**Task to carry out**. Could you report every line of the listing below that holds the word "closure"?
(Available data begins)
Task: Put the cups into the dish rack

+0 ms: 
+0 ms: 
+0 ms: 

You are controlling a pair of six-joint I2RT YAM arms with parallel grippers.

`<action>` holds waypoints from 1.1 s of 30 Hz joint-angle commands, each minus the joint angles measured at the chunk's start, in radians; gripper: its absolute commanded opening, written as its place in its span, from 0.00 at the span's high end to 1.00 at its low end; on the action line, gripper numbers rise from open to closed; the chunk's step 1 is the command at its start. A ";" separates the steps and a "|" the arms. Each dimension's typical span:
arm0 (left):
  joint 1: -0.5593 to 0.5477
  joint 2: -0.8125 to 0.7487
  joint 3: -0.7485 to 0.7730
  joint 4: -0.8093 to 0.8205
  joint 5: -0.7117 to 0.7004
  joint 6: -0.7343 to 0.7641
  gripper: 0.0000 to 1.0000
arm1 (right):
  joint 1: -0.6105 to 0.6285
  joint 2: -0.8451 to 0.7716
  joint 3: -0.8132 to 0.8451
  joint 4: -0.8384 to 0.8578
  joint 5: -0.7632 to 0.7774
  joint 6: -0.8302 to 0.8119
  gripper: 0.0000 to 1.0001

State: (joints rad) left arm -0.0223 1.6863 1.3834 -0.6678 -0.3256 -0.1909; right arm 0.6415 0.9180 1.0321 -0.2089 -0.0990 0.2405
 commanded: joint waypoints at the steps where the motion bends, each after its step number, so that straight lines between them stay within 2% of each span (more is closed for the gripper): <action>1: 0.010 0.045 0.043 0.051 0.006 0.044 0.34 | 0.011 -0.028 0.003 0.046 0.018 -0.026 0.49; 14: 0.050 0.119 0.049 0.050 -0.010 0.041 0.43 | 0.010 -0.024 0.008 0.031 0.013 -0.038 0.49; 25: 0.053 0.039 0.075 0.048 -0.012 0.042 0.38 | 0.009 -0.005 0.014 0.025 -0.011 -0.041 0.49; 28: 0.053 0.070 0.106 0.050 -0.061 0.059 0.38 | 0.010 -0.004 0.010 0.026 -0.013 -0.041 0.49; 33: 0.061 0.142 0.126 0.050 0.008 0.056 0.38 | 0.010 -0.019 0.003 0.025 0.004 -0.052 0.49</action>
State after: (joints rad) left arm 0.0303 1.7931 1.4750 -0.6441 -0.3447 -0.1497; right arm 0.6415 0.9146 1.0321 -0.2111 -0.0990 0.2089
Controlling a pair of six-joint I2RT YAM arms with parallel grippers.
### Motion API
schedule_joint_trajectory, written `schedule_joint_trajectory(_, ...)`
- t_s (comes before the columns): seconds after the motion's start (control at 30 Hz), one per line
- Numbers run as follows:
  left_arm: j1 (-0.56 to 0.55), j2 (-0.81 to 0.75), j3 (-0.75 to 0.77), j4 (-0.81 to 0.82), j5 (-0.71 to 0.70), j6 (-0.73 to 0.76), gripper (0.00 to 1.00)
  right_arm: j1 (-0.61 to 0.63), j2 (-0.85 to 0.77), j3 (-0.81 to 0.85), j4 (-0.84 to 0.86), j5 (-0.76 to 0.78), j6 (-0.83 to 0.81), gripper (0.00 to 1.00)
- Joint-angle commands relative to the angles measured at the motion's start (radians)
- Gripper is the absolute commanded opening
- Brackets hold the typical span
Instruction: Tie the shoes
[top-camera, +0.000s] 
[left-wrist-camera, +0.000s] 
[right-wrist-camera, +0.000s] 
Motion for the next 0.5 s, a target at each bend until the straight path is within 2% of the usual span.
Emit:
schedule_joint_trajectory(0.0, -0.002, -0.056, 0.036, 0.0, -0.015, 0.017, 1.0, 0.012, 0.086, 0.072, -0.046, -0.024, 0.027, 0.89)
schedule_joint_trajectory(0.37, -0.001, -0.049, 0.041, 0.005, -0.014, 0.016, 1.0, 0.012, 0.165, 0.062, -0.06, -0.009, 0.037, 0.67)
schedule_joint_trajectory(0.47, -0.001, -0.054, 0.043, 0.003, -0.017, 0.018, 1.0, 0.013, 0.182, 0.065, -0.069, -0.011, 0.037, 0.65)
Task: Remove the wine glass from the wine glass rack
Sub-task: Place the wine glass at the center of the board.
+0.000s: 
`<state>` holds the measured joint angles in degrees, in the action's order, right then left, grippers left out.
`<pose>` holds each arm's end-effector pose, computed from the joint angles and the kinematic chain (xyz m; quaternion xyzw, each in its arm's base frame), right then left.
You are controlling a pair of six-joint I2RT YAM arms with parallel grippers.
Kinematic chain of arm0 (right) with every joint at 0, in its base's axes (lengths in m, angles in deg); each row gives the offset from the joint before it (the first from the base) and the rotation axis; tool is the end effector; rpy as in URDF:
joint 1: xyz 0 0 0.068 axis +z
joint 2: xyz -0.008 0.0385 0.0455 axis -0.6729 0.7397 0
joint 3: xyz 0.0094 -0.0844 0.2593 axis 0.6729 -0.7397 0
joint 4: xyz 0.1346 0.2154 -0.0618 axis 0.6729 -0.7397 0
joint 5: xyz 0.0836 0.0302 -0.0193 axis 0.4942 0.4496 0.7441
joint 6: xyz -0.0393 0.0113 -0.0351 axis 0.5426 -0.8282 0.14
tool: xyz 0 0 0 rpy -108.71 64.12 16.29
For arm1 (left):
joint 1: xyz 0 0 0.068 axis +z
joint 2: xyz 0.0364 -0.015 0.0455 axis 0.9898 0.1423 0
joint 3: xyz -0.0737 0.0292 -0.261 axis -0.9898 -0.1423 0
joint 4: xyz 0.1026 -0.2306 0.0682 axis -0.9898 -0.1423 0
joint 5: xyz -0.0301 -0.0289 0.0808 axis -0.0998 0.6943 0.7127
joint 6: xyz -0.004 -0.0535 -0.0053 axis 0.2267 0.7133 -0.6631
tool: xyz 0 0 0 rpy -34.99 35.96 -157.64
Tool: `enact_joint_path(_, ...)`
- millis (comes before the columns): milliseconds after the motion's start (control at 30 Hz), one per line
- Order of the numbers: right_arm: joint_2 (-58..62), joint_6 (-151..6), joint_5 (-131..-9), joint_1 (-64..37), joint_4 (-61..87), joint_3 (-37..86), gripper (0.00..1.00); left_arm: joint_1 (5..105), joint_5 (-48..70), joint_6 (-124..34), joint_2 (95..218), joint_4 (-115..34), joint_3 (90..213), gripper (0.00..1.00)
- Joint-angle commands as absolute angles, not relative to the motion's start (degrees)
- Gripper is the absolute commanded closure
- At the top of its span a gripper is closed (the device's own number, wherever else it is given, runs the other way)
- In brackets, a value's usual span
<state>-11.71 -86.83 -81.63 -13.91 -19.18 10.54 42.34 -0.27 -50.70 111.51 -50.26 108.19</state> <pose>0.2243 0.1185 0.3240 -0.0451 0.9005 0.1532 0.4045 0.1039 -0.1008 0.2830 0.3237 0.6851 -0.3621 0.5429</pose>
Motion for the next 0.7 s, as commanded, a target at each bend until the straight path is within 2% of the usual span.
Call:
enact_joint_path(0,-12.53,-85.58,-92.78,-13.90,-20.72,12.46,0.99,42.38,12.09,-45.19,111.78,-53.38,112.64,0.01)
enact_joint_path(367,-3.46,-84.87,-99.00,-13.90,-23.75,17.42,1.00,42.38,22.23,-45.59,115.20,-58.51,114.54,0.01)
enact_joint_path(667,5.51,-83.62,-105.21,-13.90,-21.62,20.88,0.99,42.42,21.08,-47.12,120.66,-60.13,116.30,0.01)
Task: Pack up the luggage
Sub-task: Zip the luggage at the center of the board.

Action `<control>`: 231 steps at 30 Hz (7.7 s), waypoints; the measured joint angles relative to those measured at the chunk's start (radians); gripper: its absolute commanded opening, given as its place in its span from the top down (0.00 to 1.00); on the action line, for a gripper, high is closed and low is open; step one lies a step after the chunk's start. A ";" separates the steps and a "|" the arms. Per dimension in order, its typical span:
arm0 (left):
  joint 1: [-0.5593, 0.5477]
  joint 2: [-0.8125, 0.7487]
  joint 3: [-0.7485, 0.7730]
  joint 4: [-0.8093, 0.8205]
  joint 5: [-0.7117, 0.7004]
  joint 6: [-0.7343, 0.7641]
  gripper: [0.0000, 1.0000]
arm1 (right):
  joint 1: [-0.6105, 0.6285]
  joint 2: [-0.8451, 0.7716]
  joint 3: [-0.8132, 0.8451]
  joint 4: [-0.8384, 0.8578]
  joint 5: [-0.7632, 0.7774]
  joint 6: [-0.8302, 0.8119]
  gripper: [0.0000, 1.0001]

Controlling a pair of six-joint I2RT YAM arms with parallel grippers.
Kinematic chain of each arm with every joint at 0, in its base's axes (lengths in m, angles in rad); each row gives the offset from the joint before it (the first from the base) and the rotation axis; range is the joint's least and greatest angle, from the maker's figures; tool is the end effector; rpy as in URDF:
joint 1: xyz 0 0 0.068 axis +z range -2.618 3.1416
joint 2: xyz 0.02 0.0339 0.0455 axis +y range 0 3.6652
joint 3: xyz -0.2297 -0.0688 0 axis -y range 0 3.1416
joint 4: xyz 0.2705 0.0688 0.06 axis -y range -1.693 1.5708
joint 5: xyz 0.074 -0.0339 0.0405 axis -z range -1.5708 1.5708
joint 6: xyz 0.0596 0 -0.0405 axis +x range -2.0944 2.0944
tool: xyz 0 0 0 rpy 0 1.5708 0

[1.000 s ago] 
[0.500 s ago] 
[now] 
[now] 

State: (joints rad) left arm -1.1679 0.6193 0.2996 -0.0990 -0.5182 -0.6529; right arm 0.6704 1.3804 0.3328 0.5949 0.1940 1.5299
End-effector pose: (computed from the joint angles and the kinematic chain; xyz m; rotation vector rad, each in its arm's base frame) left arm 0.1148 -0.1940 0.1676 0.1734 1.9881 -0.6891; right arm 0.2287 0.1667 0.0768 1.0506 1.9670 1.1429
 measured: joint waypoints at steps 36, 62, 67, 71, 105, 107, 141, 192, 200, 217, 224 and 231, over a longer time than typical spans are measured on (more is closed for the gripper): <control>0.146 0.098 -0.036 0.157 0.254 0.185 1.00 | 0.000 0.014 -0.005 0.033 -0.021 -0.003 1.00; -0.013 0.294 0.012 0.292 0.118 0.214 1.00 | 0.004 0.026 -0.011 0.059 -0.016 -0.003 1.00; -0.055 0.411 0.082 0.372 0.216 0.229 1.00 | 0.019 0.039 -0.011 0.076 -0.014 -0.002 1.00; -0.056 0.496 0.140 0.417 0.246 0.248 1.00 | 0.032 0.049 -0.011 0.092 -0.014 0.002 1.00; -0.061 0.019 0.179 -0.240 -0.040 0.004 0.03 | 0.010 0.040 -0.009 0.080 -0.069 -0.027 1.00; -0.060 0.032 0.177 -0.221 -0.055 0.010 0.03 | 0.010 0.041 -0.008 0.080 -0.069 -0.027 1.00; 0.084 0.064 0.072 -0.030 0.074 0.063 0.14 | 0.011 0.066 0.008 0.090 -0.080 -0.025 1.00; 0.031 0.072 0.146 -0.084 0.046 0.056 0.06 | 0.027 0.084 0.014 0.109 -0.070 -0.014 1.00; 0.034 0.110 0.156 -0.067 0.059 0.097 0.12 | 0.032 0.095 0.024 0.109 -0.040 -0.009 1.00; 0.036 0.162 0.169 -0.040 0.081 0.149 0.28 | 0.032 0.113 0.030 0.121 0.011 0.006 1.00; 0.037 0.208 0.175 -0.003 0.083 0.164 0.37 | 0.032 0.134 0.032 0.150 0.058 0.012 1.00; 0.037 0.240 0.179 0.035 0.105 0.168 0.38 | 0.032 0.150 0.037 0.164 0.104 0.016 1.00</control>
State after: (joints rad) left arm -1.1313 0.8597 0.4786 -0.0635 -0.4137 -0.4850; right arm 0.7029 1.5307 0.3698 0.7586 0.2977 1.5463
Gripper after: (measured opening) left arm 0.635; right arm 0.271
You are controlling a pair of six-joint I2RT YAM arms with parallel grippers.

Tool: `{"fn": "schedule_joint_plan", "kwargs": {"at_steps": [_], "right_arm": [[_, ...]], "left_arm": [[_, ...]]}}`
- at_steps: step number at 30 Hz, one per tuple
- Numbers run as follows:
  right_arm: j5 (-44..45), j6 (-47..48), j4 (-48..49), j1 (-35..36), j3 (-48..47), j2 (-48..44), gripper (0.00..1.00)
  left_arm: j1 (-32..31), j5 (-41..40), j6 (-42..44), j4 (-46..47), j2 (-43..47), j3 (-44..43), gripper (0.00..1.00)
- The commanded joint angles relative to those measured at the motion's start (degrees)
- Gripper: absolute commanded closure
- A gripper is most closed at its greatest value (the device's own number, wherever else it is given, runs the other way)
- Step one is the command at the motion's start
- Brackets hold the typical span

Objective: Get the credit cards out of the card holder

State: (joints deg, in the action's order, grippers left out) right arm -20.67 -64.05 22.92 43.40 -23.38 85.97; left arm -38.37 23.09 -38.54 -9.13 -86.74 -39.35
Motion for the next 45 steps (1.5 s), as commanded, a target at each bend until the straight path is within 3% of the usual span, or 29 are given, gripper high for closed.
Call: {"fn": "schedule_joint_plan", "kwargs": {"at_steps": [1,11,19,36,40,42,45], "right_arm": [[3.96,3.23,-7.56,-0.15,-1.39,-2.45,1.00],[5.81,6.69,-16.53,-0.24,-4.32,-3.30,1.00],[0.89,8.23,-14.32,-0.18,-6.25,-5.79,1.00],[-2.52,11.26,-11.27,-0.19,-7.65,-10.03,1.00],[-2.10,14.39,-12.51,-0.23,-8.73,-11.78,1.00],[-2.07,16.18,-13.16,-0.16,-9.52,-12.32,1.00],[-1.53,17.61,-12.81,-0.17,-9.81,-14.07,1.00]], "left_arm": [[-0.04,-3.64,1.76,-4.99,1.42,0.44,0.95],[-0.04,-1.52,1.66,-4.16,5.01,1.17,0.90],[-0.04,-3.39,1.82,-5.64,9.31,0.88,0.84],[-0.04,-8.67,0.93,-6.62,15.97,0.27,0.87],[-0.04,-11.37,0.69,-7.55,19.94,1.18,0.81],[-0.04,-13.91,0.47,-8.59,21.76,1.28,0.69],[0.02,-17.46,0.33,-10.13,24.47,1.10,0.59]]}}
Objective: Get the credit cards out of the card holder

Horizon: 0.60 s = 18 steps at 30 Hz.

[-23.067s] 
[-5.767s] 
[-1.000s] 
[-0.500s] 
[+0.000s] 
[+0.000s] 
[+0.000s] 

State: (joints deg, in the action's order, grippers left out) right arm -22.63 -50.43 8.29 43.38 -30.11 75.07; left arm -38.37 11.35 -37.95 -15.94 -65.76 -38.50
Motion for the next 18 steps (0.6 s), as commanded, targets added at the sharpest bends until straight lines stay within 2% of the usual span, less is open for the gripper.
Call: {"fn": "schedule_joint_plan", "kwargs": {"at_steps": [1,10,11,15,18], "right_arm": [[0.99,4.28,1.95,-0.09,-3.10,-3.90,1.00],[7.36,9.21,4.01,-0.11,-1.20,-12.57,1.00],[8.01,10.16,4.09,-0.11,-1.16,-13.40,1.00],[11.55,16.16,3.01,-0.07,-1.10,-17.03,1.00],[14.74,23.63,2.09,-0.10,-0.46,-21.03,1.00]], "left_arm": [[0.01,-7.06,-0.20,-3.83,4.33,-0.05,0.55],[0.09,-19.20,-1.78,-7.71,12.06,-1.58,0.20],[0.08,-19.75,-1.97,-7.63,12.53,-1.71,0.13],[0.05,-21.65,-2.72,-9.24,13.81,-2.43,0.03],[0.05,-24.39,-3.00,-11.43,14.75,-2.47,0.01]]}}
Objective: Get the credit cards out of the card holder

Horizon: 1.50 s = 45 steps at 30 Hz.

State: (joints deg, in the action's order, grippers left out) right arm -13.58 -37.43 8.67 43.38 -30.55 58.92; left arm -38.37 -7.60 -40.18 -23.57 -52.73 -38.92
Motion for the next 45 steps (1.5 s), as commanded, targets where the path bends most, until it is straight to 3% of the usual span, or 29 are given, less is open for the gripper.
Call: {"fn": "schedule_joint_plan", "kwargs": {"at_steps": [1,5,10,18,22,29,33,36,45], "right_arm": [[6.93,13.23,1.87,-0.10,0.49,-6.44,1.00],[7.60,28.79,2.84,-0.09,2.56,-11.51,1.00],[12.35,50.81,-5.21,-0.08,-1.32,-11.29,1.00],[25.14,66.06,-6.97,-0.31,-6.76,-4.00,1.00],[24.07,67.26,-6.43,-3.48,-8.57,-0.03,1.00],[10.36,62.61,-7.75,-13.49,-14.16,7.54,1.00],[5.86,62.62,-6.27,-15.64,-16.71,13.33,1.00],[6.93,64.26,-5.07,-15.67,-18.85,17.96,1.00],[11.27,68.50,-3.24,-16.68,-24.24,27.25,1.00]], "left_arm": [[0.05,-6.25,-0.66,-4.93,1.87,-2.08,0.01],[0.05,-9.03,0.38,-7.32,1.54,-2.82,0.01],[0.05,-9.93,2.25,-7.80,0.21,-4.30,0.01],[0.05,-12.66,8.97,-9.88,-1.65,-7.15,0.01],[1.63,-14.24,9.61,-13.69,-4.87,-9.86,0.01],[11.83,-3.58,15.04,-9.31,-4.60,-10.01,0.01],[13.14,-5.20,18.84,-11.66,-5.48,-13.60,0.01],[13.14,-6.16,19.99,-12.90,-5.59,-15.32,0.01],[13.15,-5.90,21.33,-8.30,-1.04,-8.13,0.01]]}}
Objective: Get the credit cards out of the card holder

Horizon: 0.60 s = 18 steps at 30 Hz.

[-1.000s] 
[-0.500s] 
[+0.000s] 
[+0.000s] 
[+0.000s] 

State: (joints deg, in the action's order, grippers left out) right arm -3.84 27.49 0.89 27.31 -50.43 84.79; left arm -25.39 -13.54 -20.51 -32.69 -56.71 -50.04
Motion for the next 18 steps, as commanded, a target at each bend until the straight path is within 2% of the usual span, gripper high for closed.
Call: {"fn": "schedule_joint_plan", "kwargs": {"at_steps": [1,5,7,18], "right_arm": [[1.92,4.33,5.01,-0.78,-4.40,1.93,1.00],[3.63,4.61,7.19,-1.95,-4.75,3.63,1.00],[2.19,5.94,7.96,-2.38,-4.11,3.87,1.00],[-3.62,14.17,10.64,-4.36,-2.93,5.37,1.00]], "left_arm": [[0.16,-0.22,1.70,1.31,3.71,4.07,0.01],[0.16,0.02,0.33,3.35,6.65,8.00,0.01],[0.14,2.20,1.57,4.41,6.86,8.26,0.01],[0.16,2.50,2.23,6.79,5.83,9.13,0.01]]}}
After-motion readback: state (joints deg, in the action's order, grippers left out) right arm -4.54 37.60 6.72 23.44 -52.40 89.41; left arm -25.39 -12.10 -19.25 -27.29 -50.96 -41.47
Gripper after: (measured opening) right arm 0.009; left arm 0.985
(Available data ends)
**Solution to the problem**.
- Gripper is the absolute commanded closure
- Gripper: absolute commanded closure

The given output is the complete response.